How to keep your dog safe at Easter
Our top tips to keep your dog safe and happy during this spring-time season
Although this is a danger that most, if not all, pet owners are aware of, Easter poses a higher risk of your furry friend ingesting chocolate. This is due to a toxin called Theobromine, a chemical found in the plants used in chocolate manufacture. Humans are able to break down Theobromine quickly enough for it not to act as a poison. However, dogs metabolise the chemical much slower, meaning it can have detrimental effects. Chocolate Easter eggs are available in abundance during this time, and keeping a close eye on your pets can be hard when spending time with family. Here are the symptoms to look out for if your pet has chocolate poisoning:
- Dehydration or excessive thirst
- High temperature and blood pressure
- Hyperactivity and excitability
- Vomiting containing blood
- In severe cases, epileptic-type fits
If you set up an Easter egg hunt for your children in your home or garden, make sure that you make a note of where they are all hidden, and that none are left behind or misplaced after the event.
Dogs may well want to get involved in the running around and excitement that this involves, but only allow this to happen if you are sure that they cannot get to the chocolate eggs on their own, and that no one will share their spoils.
Hot cross buns
Many people aren’t aware that fruits such as raisins and sultanas are even more toxic to dogs and cats than chocolate! If your pet eats even a small quantity of these dried fruits, they can suffer severe kidney failure which may be fatal, so take particular care to keep Hot Cross Buns out of sight and away from curious sniffing noses.
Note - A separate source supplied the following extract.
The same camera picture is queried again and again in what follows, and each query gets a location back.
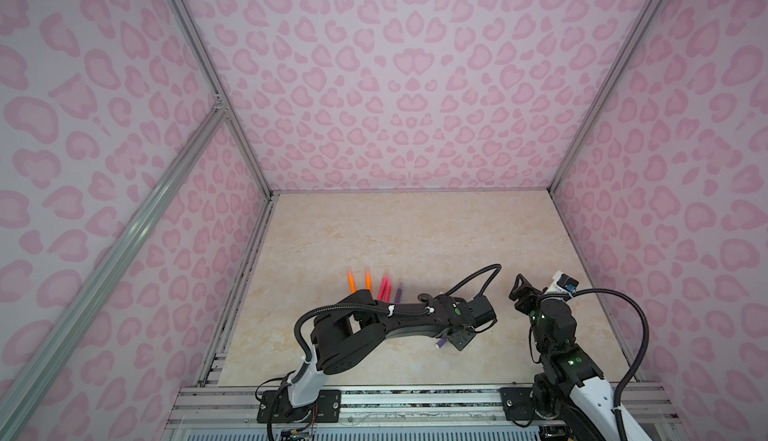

Sweets are also a popular Easter-time favourite, especially for those who have scoffed enough chocolate! But some sweets contain a substance called Xylitol, which is an artificial sweetener that is very harmful to dogs and even a small amount can be toxic to them.
If your dog manages to grab some sweets, watch out for these symptoms: vomiting, lethargy, lack of coordination and seizures. If you spot any of these, take them to the vet as soon as possible.
Spring time is in full swing and flowers are blooming everywhere, as pretty as they are quite a few spring time favourites can be harmful to your pet.
Daffodils are sprouting everywhere during this time of year, however their bulbs can be toxic to dogs if ingested, so keep an eye out if your dog is digging around flowers, or appears to have turfed up some bulbs.
Lilies are also in season over the Easter break and cats have a tendency to chew on them. Although they are very pretty, these flowers are toxic to cats and can cause vomiting and lethargy. If your cat jumps on every surface in the house, then you’ll need to find a safe spot for these flowers or avoid having them in the house altogether!